Le projet Dig-A-Plan, financé par l’Office fédéral de l’énergie (OFEN), répond directement à ce décalage. Il propose une méthodologie intégrée de planification à long terme, ancrée dans une approche de numérisation commune et articulée autour de trois axes: la modélisation des consommateurs, la flexibilité de la consommation et son impact sur le réseau physique, et l’optimisation des investissements. La structure globale de la méthodologie, découpée en axes et modules spécifiques, est illustrée dans la figure 1. Chacun de ces modules sera détaillé dans la suite de l’article.
Numérisation et défis de la modélisation
Une planification moderne repose avant tout sur une infrastructure numérique consistante. En effet, les données issues des systèmes d’information géographique (GIS), des systèmes de supervision (Scada) et des compteurs intelligents forment la matière première de toute analyse fine des flux de puissance. Cependant, ces sources restent souvent cloisonnées dans des systèmes hétérogènes. Leur exploitation conjointe reste difficile en raison d’obstacles techniques et réglementaires, notamment la loi sur la protection des données (LPD), qui restreint l’accès aux données de consommation et leur croisement. Afin de répondre à cette problématique, des techniques d’anonymisation et d’agrégation ont été utilisées. Elles permettent, entre autres, de concilier une modélisation détaillée avec les exigences légales.
Le choix de la résolution temporelle et spatiale constitue également un enjeu central. Les approches classiques s’appuient généralement sur des profils de consommation types. Or, pour bien capter les effets de simultanéité entre les consommateurs et les installations de production distribuées, une résolution temporelle de 15 min sur l’ensemble de l’année et pour chaque nœud du réseau est nécessaire.
Construction des profils de consommation
Sur la base des données récoltées à l’échelle du bâtiment, le premier axe consiste à reconstruire les profils de consommation au quart d’heure. Pour ce faire, cette approche doit prendre en compte l’intégralité des systèmes électrifiés (panneaux photovoltaïques, pompes à chaleur, véhicules électriques et appareils électroménagers).
Le potentiel de production photovoltaïque est calculé à partir de l’irradiation solaire, en tenant compte de la surface de toiture disponible, inclinaison et orientation comprises. La consommation des pompes à chaleur est estimée à partir de données météorologiques, de courbes de chauffe linéarisées et de coefficients de performance. Les profils de recharge des véhicules électriques sont dérivés d’enquêtes nationales sur la mobilité [1], et distribués spatialement selon les données suisses d’immatriculation. La part des appareils électroménagers est obtenue en soustrayant des courbes de charge de consommation normale les contributions connues des pompes à chaleur et des véhicules électriques pour différents profils de consommateurs.
Pour donner suite à cette première caractérisation, un profil individuel de consommation doit être attribué à chaque bâtiment.
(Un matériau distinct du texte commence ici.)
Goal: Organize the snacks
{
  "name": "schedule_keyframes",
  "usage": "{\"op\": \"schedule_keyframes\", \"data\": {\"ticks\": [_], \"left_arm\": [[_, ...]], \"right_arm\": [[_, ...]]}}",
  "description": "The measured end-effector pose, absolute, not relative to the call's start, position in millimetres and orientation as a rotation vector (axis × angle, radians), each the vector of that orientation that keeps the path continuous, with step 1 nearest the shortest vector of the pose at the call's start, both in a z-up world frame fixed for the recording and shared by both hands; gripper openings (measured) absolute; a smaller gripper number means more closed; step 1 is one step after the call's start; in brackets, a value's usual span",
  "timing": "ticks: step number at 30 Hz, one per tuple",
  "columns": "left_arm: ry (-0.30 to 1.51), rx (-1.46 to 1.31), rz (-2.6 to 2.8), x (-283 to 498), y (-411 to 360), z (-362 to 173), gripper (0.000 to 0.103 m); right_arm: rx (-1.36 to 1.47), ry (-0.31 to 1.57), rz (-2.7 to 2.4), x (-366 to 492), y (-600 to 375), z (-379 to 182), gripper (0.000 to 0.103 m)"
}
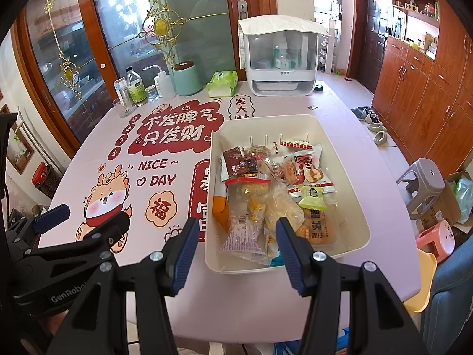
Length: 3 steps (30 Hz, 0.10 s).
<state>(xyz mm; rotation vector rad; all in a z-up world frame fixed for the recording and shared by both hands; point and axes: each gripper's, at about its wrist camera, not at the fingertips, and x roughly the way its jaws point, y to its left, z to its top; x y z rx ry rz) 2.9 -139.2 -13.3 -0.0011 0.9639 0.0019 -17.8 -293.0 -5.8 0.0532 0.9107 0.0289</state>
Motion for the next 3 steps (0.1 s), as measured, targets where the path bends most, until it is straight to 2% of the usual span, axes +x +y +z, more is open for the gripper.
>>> {"op": "schedule_keyframes", "data": {"ticks": [3], "left_arm": [[0.963, 0.0, 0.003, 3.0, -139.1, -13.4, 0.1]], "right_arm": [[0.054, 0.911, 0.029, -17.8, -292.9, -5.8, 0.055]]}}
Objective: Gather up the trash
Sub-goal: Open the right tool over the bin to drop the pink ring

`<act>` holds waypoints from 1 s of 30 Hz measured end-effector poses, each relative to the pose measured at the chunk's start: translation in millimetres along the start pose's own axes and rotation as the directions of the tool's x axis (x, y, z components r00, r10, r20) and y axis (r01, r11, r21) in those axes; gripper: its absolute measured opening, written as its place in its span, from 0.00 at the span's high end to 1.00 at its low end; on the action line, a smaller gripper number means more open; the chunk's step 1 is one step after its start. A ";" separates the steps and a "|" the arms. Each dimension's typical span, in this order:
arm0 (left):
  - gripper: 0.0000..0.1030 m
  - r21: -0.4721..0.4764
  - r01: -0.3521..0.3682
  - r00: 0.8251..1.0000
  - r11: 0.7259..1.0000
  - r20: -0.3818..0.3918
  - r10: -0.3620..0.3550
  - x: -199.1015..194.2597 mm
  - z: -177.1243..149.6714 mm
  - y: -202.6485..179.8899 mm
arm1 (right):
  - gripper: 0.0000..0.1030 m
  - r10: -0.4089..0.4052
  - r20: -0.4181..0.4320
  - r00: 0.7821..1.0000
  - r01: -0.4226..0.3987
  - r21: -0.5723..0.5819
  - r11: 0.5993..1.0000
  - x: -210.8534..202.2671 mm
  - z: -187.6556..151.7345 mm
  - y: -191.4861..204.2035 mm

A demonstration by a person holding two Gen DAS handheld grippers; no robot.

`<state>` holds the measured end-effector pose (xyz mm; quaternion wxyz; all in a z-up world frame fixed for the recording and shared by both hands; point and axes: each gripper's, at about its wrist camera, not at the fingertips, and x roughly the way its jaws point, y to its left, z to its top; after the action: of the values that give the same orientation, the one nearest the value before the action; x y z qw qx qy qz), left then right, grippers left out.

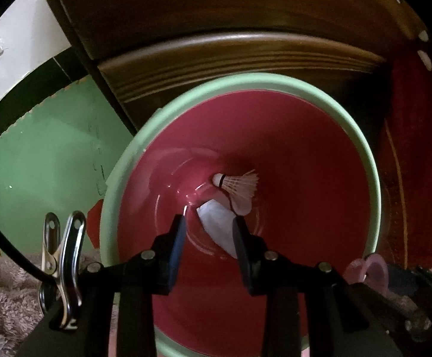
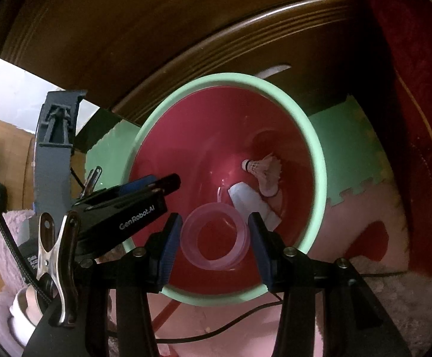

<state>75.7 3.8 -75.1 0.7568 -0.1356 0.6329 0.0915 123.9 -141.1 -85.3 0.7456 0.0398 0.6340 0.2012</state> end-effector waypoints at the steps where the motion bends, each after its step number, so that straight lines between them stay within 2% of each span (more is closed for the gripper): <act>1: 0.69 0.000 0.000 1.000 1.000 -0.001 0.000 -0.1 0.2 0.2 | 0.54 0.002 0.000 1.000 -0.002 0.003 1.000 0.0 -0.2 -0.3; 3: 0.69 -0.003 0.000 1.000 1.000 0.000 0.000 -0.3 0.5 0.1 | 0.53 0.003 0.001 1.000 -0.003 0.008 1.000 -0.7 -0.3 -0.1; 5: 0.69 -0.003 -0.002 1.000 1.000 0.002 0.002 -0.3 0.2 0.1 | 0.46 0.004 0.000 1.000 -0.004 0.010 1.000 0.8 0.4 -0.5; 7: 0.69 0.003 0.001 1.000 1.000 0.000 -0.001 -0.6 0.6 1.2 | 0.43 0.000 -0.004 1.000 0.000 0.006 1.000 1.5 0.4 -0.4; 30: 0.69 0.014 -0.003 1.000 1.000 0.011 0.003 -3.4 0.3 -4.1 | 0.43 0.000 0.021 1.000 0.000 -0.024 1.000 -8.7 -1.4 8.4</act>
<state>76.6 0.1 -71.4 0.7611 -0.1288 0.6294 0.0887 119.4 -136.7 -74.9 0.7528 0.0330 0.6236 0.2083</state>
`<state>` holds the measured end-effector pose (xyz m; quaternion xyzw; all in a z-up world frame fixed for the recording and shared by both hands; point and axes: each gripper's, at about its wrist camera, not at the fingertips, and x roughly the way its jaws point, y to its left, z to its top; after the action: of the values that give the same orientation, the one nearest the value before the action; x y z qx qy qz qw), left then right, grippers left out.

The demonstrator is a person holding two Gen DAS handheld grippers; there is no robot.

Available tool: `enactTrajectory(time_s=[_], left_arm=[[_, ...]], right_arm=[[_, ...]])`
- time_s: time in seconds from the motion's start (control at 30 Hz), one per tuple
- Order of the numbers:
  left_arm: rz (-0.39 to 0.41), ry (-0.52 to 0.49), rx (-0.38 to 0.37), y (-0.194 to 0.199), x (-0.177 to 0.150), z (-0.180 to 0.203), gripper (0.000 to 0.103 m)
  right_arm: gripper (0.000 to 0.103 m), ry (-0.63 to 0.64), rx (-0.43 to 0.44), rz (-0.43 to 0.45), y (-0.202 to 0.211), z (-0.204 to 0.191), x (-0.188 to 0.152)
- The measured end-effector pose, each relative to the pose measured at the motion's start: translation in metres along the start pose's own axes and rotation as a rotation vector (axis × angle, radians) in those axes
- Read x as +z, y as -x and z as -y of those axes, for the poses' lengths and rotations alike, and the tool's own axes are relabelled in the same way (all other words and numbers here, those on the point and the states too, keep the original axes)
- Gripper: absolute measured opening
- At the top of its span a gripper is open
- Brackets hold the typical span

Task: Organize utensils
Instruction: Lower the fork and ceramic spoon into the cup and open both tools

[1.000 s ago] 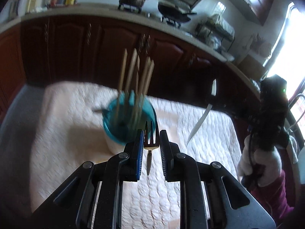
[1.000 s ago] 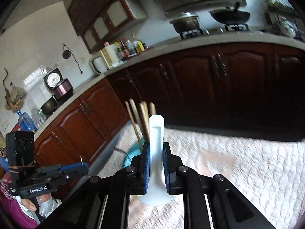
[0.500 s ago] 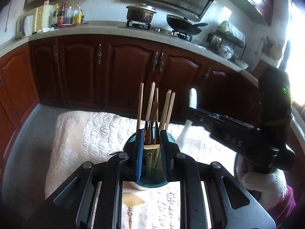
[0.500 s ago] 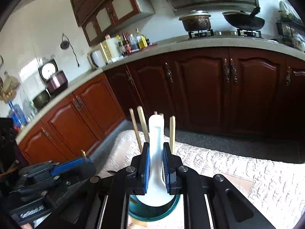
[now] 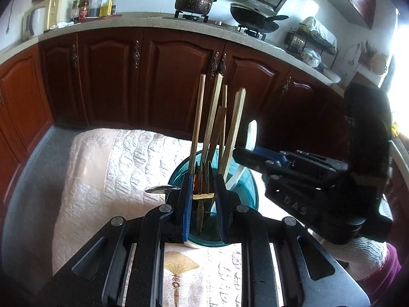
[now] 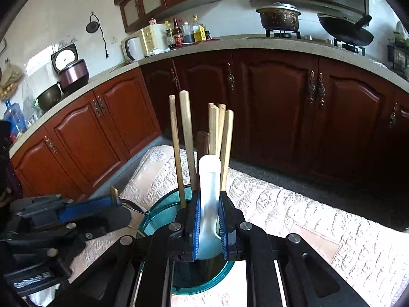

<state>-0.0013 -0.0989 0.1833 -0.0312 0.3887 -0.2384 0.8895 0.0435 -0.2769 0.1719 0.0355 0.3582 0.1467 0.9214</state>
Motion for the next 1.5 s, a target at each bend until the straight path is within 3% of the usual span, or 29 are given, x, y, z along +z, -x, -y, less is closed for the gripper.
enactTrajectory(time_s=[0.23,0.5,0.6,0.87,1.03,1.13,1.33,1.5], left_arm=[[-0.043,0.014,0.009,-0.014,-0.012,0.001,0.015],[-0.064,0.030,0.009,-0.017,-0.017,-0.002,0.015],[-0.071,0.036,0.008,-0.019,-0.018,-0.003,0.015],[-0.086,0.029,0.002,-0.022,-0.021,-0.001,0.015],[-0.082,0.032,-0.007,-0.024,-0.020,-0.001,0.015],[-0.082,0.036,-0.017,-0.023,-0.021,-0.001,0.015],[-0.084,0.030,-0.035,-0.018,-0.020,-0.001,0.022],[-0.063,0.041,-0.049,-0.007,-0.016,-0.008,0.022]], right_arm=[[0.012,-0.003,0.020,-0.058,0.000,0.008,0.001],[0.012,0.203,-0.041,-0.079,0.000,-0.018,0.008],[0.012,0.255,-0.017,-0.112,-0.006,-0.026,0.008],[0.013,0.103,0.044,-0.167,-0.010,0.007,-0.005],[0.014,-0.012,0.083,-0.139,0.001,0.028,-0.014],[0.014,-0.002,0.075,-0.132,0.004,0.024,-0.015],[0.013,0.149,0.029,-0.129,0.014,-0.001,-0.001],[0.013,0.072,0.128,-0.122,0.026,0.005,0.005]])
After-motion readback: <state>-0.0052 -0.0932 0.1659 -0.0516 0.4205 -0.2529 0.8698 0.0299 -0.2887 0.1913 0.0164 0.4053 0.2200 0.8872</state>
À cet effet, un modèle d’optimisation en deux étapes est utilisé. Lors de la première étape, le profil le plus représentatif de chaque bâtiment est sélectionné au sein d’une base de données de plusieurs milliers de courbes anonymisées. Cette sélection s’appuie sur des données publiques issues du Registre fédéral des bâtiments et logements (RegBL). La seconde étape consiste à ajuster les profils pour qu’une fois agrégés, ils correspondent aux mesures réelles enregistrées par le GRD au niveau des transformateurs.
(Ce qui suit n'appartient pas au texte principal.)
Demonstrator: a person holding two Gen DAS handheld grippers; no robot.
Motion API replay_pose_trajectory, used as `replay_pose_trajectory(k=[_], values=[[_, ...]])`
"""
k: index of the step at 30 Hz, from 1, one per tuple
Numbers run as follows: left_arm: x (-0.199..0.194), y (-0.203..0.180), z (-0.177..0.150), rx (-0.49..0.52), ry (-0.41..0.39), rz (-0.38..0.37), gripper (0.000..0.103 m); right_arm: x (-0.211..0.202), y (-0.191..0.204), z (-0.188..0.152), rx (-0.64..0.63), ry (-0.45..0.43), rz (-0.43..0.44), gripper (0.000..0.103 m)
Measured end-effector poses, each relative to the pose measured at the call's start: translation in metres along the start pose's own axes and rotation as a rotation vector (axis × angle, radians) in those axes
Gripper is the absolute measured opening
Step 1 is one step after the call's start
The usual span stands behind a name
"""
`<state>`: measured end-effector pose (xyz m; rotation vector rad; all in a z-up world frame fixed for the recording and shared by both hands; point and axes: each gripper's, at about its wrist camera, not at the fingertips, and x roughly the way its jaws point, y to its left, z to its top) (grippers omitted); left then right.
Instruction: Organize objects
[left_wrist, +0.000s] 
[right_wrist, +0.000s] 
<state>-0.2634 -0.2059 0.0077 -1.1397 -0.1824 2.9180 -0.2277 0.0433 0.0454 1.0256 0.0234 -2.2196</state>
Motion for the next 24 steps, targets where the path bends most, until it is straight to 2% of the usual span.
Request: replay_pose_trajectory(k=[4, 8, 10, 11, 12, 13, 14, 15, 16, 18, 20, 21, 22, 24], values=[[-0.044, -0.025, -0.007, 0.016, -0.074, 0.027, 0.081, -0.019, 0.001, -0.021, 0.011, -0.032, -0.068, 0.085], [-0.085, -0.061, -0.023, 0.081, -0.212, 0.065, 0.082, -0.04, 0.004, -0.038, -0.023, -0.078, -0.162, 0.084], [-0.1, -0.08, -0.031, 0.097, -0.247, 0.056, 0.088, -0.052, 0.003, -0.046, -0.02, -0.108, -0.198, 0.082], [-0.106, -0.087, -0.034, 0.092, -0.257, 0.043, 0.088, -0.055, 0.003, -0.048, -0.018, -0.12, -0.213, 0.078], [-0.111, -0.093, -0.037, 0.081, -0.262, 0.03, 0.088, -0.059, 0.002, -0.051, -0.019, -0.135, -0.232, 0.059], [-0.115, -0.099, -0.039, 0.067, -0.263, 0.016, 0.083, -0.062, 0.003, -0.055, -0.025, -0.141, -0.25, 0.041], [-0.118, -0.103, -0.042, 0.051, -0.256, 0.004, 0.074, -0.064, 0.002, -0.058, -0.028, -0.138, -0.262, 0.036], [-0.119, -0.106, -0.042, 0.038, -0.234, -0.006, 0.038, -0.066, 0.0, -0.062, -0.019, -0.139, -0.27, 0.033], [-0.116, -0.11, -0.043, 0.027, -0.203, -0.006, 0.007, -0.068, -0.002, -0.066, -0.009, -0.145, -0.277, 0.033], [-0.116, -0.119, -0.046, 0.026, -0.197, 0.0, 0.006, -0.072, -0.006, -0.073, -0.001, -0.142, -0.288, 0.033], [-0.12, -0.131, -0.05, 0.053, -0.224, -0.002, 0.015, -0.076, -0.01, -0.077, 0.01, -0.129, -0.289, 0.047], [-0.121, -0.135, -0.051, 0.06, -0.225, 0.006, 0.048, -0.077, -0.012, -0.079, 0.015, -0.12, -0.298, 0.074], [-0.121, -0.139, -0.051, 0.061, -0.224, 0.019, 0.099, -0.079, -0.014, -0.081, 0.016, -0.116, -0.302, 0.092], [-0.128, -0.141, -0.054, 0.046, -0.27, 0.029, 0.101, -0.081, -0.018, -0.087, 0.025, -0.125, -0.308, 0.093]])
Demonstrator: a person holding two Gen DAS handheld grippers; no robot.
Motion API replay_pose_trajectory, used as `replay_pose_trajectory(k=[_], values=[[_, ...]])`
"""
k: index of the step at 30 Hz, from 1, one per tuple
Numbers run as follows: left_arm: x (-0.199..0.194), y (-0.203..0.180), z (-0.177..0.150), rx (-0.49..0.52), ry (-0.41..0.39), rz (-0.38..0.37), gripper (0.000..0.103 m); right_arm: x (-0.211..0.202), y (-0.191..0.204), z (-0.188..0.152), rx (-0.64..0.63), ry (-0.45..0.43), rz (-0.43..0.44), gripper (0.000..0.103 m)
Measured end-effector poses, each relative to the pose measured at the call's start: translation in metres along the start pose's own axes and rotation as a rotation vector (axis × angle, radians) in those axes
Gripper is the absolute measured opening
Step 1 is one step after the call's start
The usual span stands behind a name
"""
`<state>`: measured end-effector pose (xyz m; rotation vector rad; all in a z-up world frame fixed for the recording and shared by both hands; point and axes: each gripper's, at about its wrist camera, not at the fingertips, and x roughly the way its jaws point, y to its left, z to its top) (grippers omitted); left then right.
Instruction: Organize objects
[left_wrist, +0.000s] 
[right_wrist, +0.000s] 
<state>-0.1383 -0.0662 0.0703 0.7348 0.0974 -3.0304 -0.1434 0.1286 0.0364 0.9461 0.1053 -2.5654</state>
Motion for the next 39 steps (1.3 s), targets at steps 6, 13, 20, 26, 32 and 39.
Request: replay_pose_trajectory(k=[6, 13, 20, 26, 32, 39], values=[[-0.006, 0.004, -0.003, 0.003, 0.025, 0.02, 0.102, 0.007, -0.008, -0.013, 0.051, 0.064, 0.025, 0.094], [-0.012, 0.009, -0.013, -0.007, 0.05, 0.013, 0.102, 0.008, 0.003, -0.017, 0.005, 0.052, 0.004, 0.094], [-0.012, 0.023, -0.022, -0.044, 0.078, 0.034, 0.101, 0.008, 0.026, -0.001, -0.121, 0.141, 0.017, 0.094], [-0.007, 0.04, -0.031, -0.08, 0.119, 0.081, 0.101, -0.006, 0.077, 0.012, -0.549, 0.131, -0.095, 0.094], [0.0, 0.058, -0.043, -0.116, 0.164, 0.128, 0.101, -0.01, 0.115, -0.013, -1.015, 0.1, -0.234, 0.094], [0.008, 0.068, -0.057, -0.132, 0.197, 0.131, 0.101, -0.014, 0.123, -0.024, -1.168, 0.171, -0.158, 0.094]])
Les projections à l’horizon 2050 sur un réseau urbain dense révèlent une transformation structurelle des flux de puissance (figure 2). En période hivernale, la demande sera dominée par les pompes à chaleur, dont la contribution énergétique annuelle dépasse largement celle des véhicules électriques dans les zones urbaines denses. En période estivale, le pic de production photovoltaïque pourra être jusqu’à deux fois supérieur à la consommation locale. Ce phénomène générera des flux de puissance inversés – des consommateurs vers le réseau de moyenne tension – et entraînera des risques de surtension sur le réseau basse tension.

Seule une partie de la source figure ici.